This is how things get messy just as
Spring's turning into Summer. Months ago, a former professor read a
couple of the first entries on my literacy pedagogy and suggested
that I read Jacques Rancière's
The Ignorant Schoolmaster a discussion about emancipation and (sort of) pedagogy, based on the teaching of Joseph Jacotot.
School years being what they are, I'm just getting around to it, but
it's pretty clearly important stuff. After finishing the
translator's introduction, I've got to get a little bit of this out.
The thing that
struck me most tonight was the notion of story telling as an
antithesis to explication. Because it presumes an equality of
intelligence, story telling is egalitarian, while explication is
(obviously) not. I'm trying to figure out how to get my head around
this on a practical level. When I first started teaching middle
school, I found myself telling a lot of stories – it actually was a
source of guilt – as a means of helping my students to see
connections. It was certainly explication in any real sense of the
word, but in a textured narrative style. It took the form of the “so
you see . . .” Besides creating a human connection between myself
and my students, it gave me the chance to convey knowledge as an
anecdote without the presumption that I was more intelligent – just
more experienced in one particular instance. In hindsight, I had
much better relationships over the long run with these students than
I did with students from other periods where I was less narrative
(and, to be honest, less egalitarian). So there's something to story
telling, surprisingly enough.
This all comes in
the context of my grappling with the deskilling of teachers that is
at the forefront of the effort to destroy public education and one of
the last (remotely) powerful sectors of organized labor in America.

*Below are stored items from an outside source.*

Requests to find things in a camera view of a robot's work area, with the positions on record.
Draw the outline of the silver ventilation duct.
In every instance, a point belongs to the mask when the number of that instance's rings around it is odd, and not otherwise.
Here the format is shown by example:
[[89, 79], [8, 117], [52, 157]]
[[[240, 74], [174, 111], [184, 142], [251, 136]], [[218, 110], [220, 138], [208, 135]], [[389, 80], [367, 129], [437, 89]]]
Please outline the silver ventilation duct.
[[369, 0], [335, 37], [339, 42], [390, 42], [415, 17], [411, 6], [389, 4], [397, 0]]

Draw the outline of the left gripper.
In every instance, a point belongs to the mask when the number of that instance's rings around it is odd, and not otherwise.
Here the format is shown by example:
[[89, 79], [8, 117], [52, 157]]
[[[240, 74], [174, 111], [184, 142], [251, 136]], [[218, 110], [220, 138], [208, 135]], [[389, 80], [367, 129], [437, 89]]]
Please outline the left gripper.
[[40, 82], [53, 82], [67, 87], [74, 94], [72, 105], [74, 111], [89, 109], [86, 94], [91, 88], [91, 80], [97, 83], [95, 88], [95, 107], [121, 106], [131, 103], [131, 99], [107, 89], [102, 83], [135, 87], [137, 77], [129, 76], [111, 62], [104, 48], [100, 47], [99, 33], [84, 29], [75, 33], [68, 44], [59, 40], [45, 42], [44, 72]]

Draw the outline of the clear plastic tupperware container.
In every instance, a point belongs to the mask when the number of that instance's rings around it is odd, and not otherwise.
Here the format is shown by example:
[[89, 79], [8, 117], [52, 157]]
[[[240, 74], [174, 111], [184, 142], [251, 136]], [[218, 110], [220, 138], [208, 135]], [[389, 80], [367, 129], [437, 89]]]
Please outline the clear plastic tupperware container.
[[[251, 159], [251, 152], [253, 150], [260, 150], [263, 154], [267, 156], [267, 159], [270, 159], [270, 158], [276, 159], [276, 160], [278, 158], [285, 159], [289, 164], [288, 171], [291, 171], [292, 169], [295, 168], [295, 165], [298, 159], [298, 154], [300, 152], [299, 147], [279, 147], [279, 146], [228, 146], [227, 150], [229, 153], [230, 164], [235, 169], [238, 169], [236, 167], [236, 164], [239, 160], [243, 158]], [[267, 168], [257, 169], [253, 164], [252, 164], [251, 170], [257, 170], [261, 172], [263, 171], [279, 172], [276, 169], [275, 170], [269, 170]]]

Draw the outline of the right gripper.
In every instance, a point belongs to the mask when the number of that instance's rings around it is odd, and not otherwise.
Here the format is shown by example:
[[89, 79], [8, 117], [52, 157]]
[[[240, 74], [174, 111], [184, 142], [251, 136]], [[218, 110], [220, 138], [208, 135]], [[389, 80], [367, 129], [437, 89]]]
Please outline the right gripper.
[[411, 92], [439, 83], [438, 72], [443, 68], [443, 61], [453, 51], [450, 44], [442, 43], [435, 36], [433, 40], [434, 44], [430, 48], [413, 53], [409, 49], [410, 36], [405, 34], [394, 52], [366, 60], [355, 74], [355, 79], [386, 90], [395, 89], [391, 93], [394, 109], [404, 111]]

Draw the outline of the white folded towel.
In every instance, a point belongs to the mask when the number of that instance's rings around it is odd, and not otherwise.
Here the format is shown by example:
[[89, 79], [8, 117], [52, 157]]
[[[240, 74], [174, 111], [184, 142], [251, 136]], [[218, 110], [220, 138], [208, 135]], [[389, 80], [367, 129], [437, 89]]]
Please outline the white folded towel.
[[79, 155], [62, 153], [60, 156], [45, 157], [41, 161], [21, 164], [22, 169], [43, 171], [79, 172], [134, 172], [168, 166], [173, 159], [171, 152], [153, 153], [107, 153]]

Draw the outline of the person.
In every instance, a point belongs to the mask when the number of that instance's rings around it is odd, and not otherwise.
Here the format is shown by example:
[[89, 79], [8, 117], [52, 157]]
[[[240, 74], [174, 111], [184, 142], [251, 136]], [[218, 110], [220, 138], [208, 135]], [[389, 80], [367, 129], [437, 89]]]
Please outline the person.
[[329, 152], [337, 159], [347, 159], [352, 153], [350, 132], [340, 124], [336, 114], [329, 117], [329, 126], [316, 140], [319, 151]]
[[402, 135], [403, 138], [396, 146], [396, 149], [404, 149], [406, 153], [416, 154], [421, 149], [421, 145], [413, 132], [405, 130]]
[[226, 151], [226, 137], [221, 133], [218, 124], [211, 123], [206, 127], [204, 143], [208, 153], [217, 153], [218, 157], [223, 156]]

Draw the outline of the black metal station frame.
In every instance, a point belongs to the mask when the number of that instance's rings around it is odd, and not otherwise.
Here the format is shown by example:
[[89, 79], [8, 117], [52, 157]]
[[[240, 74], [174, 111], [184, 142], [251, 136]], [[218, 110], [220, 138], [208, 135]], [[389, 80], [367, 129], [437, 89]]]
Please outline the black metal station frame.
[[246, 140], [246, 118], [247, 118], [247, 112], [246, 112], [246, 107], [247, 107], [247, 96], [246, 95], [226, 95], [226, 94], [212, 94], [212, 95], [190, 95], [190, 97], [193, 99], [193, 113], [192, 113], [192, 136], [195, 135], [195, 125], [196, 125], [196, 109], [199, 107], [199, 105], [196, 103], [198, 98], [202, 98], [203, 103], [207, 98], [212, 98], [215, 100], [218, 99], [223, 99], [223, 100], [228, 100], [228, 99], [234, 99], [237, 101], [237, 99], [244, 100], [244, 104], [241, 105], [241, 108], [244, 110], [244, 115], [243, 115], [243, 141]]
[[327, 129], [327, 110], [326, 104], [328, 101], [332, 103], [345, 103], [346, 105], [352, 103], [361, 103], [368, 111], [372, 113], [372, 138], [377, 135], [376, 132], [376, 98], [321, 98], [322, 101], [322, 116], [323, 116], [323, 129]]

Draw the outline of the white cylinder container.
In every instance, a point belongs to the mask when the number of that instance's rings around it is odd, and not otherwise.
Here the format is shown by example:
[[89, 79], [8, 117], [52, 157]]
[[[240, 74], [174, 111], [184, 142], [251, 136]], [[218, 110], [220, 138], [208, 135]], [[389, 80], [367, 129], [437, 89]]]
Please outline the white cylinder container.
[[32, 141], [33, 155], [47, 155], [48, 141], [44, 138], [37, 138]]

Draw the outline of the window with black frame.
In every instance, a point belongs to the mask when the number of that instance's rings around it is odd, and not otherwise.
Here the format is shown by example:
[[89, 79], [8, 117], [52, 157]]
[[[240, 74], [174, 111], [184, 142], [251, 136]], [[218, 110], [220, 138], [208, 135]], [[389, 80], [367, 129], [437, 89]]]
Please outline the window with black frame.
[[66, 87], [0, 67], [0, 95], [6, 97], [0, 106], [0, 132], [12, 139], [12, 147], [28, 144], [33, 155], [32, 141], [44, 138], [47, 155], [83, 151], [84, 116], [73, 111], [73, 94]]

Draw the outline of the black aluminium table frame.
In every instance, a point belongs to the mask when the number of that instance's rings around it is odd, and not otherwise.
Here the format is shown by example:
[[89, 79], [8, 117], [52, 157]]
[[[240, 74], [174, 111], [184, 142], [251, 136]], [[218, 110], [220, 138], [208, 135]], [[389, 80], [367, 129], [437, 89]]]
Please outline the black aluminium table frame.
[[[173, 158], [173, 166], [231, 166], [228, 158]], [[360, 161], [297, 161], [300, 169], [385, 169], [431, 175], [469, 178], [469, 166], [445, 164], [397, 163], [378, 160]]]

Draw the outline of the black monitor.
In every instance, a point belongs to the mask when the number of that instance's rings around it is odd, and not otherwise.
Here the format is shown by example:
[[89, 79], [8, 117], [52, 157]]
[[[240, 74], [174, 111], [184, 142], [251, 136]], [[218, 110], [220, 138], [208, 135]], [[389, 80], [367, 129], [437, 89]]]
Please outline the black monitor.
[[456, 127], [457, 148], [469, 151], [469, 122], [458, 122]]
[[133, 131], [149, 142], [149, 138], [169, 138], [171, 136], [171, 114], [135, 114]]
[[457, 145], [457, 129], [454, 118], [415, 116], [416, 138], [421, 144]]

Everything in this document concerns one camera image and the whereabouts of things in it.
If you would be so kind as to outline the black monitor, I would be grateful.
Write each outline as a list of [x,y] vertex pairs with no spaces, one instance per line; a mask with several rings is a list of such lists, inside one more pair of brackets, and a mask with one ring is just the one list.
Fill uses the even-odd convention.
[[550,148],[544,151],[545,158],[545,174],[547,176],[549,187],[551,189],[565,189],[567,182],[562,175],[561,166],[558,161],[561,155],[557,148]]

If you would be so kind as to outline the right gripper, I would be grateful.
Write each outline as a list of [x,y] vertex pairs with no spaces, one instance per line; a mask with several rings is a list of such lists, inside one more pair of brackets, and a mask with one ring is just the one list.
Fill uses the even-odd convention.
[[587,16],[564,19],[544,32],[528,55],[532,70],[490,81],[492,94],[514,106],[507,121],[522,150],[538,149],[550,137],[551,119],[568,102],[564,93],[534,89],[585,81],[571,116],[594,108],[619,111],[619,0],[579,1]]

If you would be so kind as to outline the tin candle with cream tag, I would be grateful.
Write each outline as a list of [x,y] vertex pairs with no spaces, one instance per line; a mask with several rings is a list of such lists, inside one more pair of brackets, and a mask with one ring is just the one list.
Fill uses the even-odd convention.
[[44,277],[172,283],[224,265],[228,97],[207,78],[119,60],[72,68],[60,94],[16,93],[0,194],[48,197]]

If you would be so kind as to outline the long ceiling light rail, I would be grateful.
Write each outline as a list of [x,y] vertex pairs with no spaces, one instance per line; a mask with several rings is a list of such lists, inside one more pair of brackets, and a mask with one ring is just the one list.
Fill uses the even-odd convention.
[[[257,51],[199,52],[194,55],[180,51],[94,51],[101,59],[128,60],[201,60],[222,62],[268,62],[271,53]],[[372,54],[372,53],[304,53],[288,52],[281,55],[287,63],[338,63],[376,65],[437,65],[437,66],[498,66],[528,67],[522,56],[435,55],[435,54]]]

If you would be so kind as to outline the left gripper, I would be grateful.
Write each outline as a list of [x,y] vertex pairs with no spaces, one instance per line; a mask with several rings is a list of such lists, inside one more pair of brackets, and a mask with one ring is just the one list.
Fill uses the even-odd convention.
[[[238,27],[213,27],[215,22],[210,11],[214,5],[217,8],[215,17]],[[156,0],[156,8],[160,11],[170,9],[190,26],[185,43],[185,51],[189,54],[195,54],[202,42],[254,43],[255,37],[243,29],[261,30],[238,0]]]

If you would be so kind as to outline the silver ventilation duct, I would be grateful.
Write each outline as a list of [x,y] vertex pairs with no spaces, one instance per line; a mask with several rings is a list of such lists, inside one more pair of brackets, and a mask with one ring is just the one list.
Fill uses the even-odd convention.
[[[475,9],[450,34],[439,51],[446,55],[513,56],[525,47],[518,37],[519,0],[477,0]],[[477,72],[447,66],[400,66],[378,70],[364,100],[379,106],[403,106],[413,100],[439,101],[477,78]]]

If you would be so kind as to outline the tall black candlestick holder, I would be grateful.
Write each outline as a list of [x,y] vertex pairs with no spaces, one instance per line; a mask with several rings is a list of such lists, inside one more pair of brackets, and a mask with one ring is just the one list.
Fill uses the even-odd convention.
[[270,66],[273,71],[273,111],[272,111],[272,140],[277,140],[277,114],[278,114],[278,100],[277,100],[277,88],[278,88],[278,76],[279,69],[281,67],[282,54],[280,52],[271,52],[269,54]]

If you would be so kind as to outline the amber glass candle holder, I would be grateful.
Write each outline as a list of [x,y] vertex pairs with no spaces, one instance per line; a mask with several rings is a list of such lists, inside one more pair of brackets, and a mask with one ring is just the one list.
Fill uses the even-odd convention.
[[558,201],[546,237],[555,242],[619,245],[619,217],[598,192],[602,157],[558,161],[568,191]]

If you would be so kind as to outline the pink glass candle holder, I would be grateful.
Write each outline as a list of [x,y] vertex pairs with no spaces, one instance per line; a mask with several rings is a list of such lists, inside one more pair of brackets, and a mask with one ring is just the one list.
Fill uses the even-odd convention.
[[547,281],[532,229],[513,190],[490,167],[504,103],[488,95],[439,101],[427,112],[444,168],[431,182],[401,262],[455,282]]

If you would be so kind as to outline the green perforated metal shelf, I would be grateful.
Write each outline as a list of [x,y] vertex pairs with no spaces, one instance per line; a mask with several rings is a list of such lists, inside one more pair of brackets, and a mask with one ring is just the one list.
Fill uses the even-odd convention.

I know the danger of speaking of a teacher as an equal with students
because the Common Core and Danielson frameworks are being used as a
cudgel throughout New York City to beat all content specialty out of
the profession. The New New Criticism's insistence that students
need only to read and never to take in context or make crucial
connections certainly makes it seem like there's no need to have any
content knowledge, but of course that quickly devolves into something
ridiculous and hollow. “A Modest Proposal” without context is
satire without the sideways glance – a bare call for cannibalizing
infants that is both confusing and uninteresting beyond its shock
value.
I'm appealing to
the canon though, and that's tantamount to elitist rearguard knee
jerking, right? But how would Stephen Colbert be funny without
context – the awareness of the satire, given the absence of a wink?
For that matter, how would his show be remotely comprehensible on
any level without knowledge of external specifics? Or, to hit at the
heart of what matters most to the neo-liberal education “reformers,”
are really all about, how would an instruction manual be
comprehensible without contextual working knowledge? A lathe worker
cannot simply be handed a machine and a manual, no matter how well
trained in the ability to decipher texts. A farmer cannot be dumped
on a tract of land with a Monsanto starter kit and expect results.
Knowledge has to accompany texts or they are at best inefficient ways
to convey information; at the worst, they are rendered useless. Of
course, that's not really what neo-liberal education theorists are
talking about though, is it?
So I'm interested
in what Rancière will add
to these ideas for me. Is it merely an esoteric summer musing that I
only have time for because I'm wrapping up the year? Is it a guise
for a process of deconstructing education without simultaneously
doing anything real about context in which that system exists? Is it
just an excuse for me to tell more stories in class?